Congress can and should do better. Natural gas development is important to the nation, and in appropriate places and under the right conditions can and should be developed for the benefit of the country. But it has to be balanced with protections for other resources – especially water – and other uses of the land involved. We need laws that require companies to negotiate agreements with landowners; and then they must be required to live up to those agreements. Instead of tax credits to speed development, we need increased bonding to ensure that our land will not be left a scarred battlefield. Citizens and taxpayers should not be left with the burden of cleaning up after oil and gas companies. But at the rate we’re going I can assure you that is the direction we are headed.

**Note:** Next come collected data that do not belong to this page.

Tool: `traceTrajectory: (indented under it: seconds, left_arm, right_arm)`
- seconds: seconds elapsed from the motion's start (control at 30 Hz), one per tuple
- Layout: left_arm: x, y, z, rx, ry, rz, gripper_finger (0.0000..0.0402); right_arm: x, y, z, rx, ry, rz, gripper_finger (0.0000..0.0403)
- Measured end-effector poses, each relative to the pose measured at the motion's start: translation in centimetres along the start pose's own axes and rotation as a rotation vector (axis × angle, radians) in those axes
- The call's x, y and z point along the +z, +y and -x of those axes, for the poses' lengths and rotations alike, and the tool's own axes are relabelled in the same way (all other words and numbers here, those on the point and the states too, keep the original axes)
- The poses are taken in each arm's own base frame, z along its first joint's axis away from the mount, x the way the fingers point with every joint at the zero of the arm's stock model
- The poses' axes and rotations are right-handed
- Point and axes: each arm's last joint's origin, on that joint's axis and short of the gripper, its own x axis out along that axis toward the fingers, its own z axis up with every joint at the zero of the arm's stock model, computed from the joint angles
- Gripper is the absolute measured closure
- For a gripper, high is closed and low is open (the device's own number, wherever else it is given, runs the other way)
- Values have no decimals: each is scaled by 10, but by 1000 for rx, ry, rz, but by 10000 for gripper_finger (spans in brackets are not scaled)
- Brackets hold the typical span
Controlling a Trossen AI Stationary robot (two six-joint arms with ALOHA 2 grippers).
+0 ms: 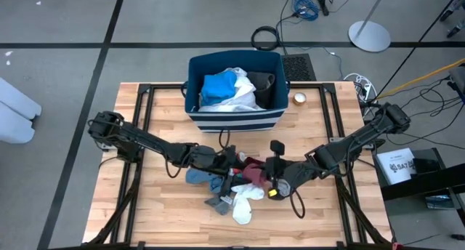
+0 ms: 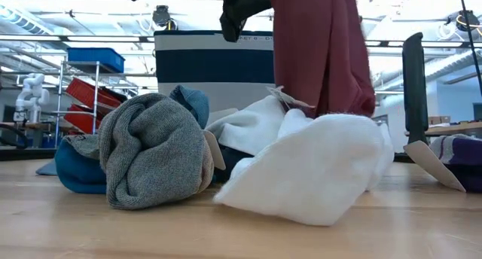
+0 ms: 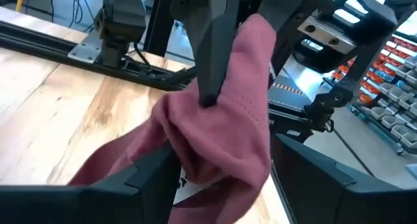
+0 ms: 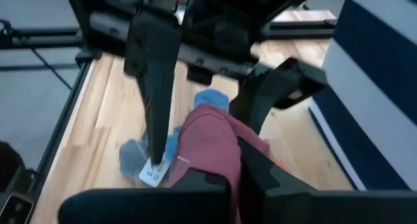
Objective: Sort clothes
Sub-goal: Put the red underwear into the blue laundry organizer
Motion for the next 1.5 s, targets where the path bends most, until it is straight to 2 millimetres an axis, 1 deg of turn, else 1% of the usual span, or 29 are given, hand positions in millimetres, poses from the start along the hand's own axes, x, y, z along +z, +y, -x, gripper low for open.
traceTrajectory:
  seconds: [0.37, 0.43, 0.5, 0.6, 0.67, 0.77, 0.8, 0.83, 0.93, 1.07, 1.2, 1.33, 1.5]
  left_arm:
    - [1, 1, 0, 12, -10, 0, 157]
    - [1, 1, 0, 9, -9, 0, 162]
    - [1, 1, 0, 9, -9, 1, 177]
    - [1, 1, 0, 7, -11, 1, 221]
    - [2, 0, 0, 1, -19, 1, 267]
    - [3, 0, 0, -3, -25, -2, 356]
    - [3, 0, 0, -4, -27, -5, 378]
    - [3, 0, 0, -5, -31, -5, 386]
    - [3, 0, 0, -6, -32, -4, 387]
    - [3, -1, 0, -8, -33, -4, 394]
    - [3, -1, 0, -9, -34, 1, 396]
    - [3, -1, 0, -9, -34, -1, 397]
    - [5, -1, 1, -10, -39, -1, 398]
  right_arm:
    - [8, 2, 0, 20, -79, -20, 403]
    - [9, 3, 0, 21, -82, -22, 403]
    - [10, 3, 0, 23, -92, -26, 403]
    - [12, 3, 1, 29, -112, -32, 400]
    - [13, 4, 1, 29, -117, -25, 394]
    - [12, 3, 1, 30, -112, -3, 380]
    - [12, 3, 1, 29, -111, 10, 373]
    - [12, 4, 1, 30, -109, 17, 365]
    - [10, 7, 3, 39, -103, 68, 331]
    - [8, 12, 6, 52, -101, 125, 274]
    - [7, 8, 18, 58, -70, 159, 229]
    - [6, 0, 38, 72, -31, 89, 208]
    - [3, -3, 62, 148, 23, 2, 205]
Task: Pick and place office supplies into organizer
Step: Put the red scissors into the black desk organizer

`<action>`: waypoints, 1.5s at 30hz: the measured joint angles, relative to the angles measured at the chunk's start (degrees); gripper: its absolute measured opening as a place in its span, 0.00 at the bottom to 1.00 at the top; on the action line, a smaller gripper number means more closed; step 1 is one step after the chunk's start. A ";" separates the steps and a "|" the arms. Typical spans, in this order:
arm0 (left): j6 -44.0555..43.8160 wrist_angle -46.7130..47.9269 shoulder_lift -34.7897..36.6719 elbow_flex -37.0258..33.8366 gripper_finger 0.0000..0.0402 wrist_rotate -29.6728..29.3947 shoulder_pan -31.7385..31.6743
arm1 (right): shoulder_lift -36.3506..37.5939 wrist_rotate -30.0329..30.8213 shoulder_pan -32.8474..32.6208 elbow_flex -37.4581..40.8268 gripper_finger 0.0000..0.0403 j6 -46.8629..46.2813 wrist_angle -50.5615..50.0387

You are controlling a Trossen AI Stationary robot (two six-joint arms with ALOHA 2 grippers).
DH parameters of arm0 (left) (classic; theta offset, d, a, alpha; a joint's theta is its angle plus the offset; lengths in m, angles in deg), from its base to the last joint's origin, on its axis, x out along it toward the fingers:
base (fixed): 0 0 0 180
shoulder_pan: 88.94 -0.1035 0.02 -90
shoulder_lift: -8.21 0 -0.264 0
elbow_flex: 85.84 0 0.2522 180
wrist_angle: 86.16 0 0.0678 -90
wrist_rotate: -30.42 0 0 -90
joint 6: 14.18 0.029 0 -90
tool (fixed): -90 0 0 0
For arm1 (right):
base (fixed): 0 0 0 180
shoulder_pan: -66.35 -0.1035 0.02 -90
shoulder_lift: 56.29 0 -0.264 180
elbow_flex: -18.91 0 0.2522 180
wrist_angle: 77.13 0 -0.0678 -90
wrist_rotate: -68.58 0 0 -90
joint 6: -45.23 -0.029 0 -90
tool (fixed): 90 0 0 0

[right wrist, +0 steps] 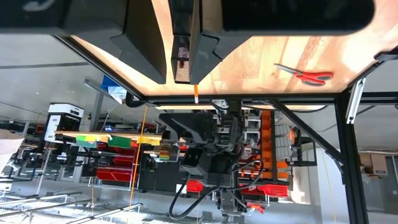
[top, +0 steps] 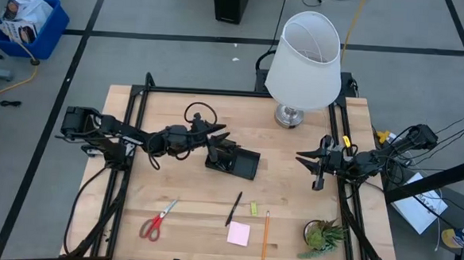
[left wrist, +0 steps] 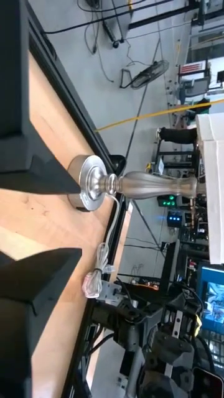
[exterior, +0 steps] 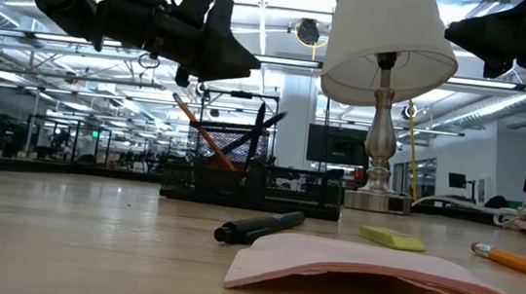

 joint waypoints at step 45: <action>-63.81 71.62 11.26 10.19 0.46 -6.20 49.69 | 0.01 0.00 0.00 0.00 0.16 -0.01 -0.01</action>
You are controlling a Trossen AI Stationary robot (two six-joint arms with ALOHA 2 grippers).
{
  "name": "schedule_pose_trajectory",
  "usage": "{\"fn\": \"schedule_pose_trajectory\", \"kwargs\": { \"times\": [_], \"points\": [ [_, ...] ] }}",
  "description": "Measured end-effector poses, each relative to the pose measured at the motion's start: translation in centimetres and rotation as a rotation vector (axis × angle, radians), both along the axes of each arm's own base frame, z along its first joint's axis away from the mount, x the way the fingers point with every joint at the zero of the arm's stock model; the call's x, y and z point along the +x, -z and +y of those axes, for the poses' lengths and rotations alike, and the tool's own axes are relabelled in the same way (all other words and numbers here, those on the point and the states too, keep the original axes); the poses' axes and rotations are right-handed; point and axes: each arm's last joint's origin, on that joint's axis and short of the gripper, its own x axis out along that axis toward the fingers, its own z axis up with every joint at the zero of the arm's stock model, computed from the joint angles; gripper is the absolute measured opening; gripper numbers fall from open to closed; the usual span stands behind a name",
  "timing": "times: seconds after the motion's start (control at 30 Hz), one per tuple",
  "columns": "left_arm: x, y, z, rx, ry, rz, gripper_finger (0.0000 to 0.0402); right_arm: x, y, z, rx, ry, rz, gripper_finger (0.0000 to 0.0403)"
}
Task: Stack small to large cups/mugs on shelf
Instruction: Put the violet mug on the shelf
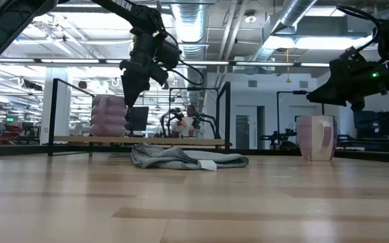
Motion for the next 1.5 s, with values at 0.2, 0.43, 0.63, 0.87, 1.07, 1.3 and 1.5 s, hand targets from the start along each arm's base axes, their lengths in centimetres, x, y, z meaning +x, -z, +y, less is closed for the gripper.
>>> {"fn": "schedule_pose_trajectory", "kwargs": {
  "times": [0.2,0.43,0.63,0.87,1.07,1.3,1.5],
  "points": [
    [-0.02,0.0,-0.03,-0.005,-0.001,0.0,0.0162,0.0,0.0,0.0,0.0,0.0,0.0,0.0114],
    [-0.05,-0.01,-0.1,-0.018,0.0,-0.001,0.0162,0.0,0.0,0.0,0.0,0.0,0.0,0.0114],
    [-0.08,-0.01,-0.12,-0.022,0.001,0.001,0.0162,0.0,0.0,0.0,0.0,0.0,0.0,0.0114],
    [-0.08,-0.01,-0.13,-0.024,0.001,0.0,0.0162,0.0,0.0,0.0,0.0,0.0,0.0,0.0114],
    [-0.02,-0.01,-0.21,-0.051,0.001,-0.021,0.0162,0.0,0.0,0.0,0.0,0.0,0.0,0.0114],
    [-0.02,-0.01,-0.22,-0.051,0.0,-0.021,0.0162,0.0,0.0,0.0,0.0,0.0,0.0,0.0114],
    [0.0,-0.01,-0.24,-0.066,0.035,-0.03,0.0162,0.0,0.0,0.0,0.0,0.0,0.0,0.0114]
  ]
}}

PRBRC and WORC have endorsed a responsible “doing it right’ approach that contains six platforms:
1. Effective monitoring of coalbed methane or deep gas development, and active enforcement of existing laws to protect private property rights and natural resources.
2. Surface owner consent, and surface use agreements that help landowners better protect their property rights.

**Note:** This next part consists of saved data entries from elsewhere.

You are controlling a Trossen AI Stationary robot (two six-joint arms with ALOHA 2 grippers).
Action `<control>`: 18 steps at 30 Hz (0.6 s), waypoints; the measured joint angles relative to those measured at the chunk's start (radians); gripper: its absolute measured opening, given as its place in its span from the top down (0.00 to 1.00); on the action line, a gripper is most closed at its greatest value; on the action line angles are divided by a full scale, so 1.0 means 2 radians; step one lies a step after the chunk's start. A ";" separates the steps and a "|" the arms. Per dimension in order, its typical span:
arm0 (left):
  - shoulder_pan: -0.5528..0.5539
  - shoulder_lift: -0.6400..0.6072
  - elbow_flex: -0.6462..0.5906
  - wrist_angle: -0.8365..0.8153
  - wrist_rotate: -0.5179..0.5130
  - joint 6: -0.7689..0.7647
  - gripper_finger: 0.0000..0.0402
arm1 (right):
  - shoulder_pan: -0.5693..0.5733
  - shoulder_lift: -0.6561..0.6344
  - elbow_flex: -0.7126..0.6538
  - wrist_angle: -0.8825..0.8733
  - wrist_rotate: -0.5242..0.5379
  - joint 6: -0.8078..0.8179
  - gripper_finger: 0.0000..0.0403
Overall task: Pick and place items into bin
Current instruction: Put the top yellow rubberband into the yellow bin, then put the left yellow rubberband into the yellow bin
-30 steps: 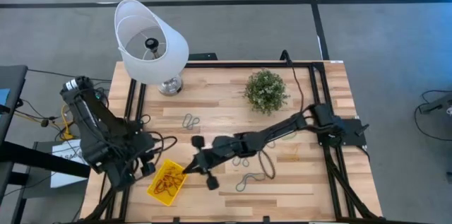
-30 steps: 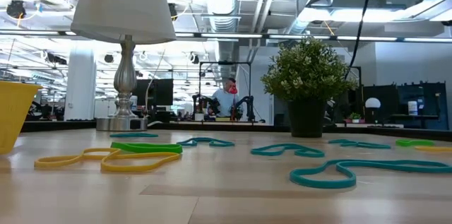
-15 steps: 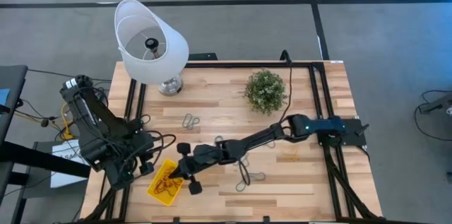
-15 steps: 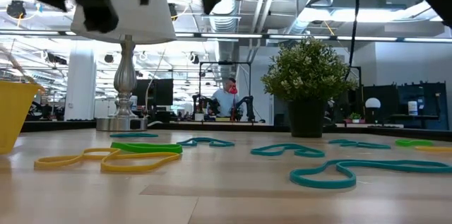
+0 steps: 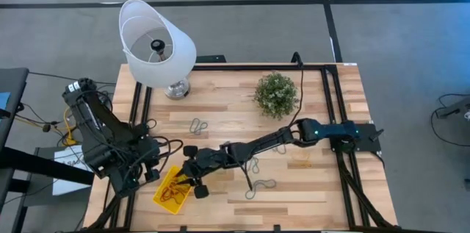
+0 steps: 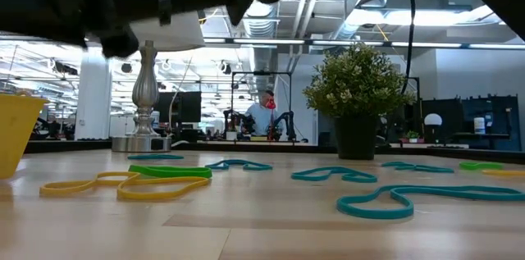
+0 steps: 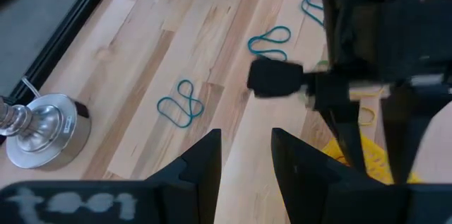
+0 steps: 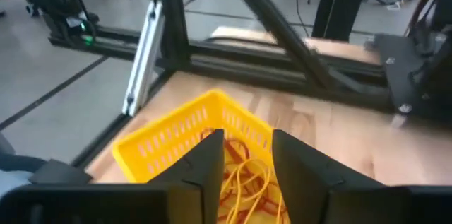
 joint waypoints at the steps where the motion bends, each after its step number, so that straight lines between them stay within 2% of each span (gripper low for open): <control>1: 0.000 0.000 0.000 0.000 0.000 0.000 0.72 | 0.000 -0.010 0.000 -0.015 0.000 0.000 0.70; 7: 0.000 0.000 0.000 0.007 -0.001 -0.002 0.72 | -0.011 -0.081 0.002 -0.211 -0.005 0.000 0.67; 10: 0.000 0.000 0.000 0.006 -0.003 -0.002 0.72 | -0.016 -0.086 0.001 -0.273 -0.005 0.005 0.69; 13: 0.000 0.000 0.000 0.014 -0.032 -0.008 0.72 | -0.016 -0.086 0.000 -0.361 -0.005 0.025 0.71; 16: 0.005 0.000 0.000 0.037 -0.068 -0.012 0.72 | -0.012 -0.094 0.000 -0.505 -0.018 0.054 0.76; 18: 0.012 0.000 0.000 0.052 -0.067 -0.009 0.72 | -0.009 -0.103 0.000 -0.588 -0.026 0.060 0.81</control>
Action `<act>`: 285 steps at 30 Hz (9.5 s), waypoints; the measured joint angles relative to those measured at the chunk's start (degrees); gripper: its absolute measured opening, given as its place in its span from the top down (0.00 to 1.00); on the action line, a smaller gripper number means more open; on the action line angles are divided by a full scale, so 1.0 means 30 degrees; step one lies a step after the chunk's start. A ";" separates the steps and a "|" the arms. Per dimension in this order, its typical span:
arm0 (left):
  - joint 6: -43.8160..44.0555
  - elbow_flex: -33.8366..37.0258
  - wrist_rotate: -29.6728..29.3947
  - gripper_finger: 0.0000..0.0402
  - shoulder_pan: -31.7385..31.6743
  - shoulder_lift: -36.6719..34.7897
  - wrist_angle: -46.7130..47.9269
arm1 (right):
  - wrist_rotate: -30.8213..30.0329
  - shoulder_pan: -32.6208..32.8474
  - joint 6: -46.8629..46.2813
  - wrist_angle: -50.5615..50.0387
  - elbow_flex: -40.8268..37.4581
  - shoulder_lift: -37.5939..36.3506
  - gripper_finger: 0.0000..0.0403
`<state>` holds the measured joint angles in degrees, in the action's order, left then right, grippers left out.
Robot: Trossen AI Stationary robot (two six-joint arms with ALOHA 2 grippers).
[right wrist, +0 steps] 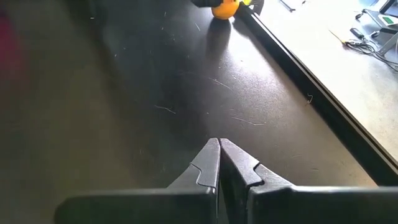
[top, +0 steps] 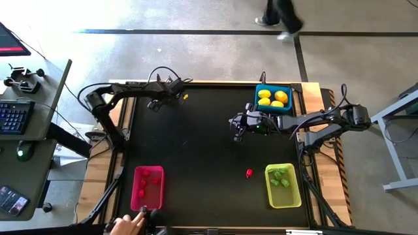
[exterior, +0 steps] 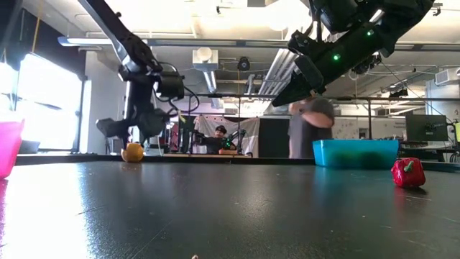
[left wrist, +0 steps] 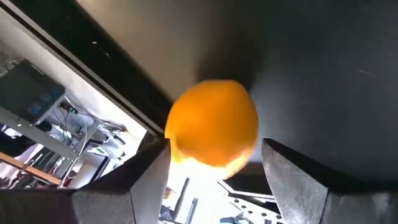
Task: Sort produce into baskets
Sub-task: Put the yellow lemon into the blue bin, then put the red chili pepper into the red bin
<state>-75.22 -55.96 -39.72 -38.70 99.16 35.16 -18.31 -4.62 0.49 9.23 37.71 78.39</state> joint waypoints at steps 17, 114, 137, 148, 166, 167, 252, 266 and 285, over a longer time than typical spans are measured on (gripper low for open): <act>-0.0839 -0.0007 -0.0363 0.41 -0.0862 0.1462 -0.1764 | 0.0007 0.0000 0.0329 0.0000 0.0000 0.0000 1.00; 2.2765 0.0000 2.1346 0.58 0.8490 -0.3747 -1.7719 | 0.3970 0.1341 0.0058 1.1042 -0.0874 0.1137 0.45; 2.4037 0.7795 2.0055 0.42 0.7776 -0.4027 -2.9835 | -0.1931 -0.3479 -0.4051 -0.6291 -0.0816 -0.7083 0.45; 2.4517 0.8524 1.9983 0.42 0.7783 -0.4279 -3.0695 | 0.1454 -1.1994 -0.5759 -1.0035 -0.0831 -0.5839 0.46; 2.4522 0.8524 1.9966 0.42 0.7783 -0.4279 -3.0668 | 0.2529 -1.6065 -0.9026 -1.1132 0.0434 -0.0775 0.30; 2.4525 0.8524 1.9966 0.42 0.7783 -0.4279 -3.0672 | 0.2521 -1.6058 -0.9019 -1.1352 0.0723 -0.0719 0.26; 2.4723 1.1300 1.9021 1.00 0.9640 -0.4279 -3.1838 | 0.5959 1.0790 -3.2177 -2.0488 1.1443 0.8787 0.61; 2.4404 1.1300 1.9029 1.00 0.9139 -0.4279 -3.1131 | 0.5661 1.0411 -3.3645 -2.1528 1.1992 0.9770 0.83; 2.4044 1.1300 1.9036 1.00 0.9139 -0.4279 -2.9723 | 0.5279 1.0287 -3.5651 -2.3266 1.1880 0.9777 0.75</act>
<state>-3.09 -22.06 17.39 -11.29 86.32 -54.01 -2.47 26.24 -106.46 -60.57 73.35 107.72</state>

3. Use of aquifer recharge, clustered development, mufflers for compressor stations and other low-impact, best available technologies to minimize impacts on underground water, rivers, streams and surface resources.
4. Collection of thorough fish, wildlife and plant inventories before development proceeds to protect habitat, followed by phased-in development to diffuse impacts over time.

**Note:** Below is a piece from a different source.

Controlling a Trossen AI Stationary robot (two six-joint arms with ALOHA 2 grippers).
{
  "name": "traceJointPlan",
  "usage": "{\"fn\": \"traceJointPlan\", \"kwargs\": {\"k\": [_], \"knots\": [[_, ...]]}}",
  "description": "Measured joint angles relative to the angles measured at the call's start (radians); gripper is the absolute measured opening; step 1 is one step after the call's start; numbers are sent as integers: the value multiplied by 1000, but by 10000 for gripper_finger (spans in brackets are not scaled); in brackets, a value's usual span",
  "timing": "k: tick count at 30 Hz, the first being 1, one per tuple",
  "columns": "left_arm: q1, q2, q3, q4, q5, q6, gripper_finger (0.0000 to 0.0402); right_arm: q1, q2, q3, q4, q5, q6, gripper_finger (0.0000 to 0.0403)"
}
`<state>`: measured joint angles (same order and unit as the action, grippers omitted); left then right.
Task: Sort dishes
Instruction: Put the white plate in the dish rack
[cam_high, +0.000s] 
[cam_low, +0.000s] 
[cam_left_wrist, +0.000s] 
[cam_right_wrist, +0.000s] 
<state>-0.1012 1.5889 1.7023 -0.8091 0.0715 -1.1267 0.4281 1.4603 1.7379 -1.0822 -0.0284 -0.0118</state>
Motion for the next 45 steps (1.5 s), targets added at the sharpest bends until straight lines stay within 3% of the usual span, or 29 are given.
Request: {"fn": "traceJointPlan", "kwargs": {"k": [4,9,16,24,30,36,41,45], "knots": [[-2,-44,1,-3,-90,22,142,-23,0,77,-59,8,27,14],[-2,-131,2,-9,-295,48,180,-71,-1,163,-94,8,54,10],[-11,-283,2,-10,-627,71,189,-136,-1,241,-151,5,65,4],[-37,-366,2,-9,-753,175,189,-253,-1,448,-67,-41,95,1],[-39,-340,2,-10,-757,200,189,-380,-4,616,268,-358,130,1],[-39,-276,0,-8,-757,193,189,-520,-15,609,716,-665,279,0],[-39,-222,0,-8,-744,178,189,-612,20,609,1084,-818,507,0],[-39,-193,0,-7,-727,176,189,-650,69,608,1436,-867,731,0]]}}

5. Meaningful public involvement in the decision-making process.
6. Complete reclamation of all disturbed areas, and bonding that protects landowners and taxpayers from all cleanup liability costs.
In the House of Representatives, Representatives Mark Udall and Tom Udall have introduced a bill (H.R. 3698) that would assure that our precious water resources are safeguarded during the course of oil and gas development, reduce potential conflicts between oil and gas operators and surface owners, and provide for appropriate reclamation of affected lands. This bill provides a necessary balance to the gas permitting and production rush that is underway, and I am submitting a copy for the record.
In closing, I invite each and every one of you to visit my ranch and see for yourselves the damages that have occurred. We are willing to make the sacrifice of living with responsible coalbed methane development in order for this country to have natural gas. However, we are not willing to make a complete and total sacrifice of our land, our water, our property rights, and our children’s future. Nor should we have to. These companies are making very good profits; they can well afford to be environmentally responsible.
I never thought this kind of damage could be brought upon citizens of this country by this government and this industry. I was naive. My only hope is that lawmakers such as yourselves, the honorable members of this committee, will realize what is happening to us at the hands of the powerful oil and gas industry, and change it, to make the system just, fair and equitable. We require our coal mining industry in Wyoming and this country to live up to very high standards for permitting, bonding, landowner consent, water well replacement and many other things – we should expect nothing less of the oil and gas industry. They must be required to “Do it Right.” Thank you very much for your time and concern.